• [Data segment]:
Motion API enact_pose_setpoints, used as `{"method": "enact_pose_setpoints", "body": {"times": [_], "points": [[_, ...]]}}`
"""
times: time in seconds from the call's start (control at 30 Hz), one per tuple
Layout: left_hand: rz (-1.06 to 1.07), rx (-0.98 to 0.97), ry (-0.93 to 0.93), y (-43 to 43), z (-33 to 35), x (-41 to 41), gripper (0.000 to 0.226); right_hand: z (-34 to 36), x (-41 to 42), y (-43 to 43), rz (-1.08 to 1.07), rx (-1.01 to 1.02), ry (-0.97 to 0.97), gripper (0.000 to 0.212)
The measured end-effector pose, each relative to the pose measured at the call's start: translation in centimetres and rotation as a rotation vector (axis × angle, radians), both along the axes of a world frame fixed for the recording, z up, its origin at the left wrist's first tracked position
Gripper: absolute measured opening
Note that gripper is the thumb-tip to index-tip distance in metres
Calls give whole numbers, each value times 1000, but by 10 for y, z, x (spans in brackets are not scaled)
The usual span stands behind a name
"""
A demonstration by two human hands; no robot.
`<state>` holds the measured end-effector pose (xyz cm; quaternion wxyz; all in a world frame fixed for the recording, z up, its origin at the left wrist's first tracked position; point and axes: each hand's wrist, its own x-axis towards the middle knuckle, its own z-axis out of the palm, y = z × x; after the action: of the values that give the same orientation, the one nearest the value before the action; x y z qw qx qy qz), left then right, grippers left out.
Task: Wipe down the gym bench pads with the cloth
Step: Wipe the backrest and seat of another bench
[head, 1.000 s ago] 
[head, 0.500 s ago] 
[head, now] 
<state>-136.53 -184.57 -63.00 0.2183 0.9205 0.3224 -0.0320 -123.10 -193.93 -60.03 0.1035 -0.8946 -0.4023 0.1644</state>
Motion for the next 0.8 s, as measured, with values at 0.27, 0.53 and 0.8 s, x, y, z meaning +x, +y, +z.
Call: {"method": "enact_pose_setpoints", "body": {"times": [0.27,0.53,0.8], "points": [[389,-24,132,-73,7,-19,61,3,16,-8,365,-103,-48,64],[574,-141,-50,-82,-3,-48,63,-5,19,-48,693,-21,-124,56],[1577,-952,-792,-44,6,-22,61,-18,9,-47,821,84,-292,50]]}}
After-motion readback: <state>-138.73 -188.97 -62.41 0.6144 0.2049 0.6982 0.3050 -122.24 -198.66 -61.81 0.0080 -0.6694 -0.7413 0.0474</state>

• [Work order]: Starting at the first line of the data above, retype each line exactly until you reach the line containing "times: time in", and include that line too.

• [Your solution]:
Motion API enact_pose_setpoints, used as `{"method": "enact_pose_setpoints", "body": {"times": [_], "points": [[_, ...]]}}`
"""
times: time in seconds from the call's start (control at 30 Hz), one per tuple

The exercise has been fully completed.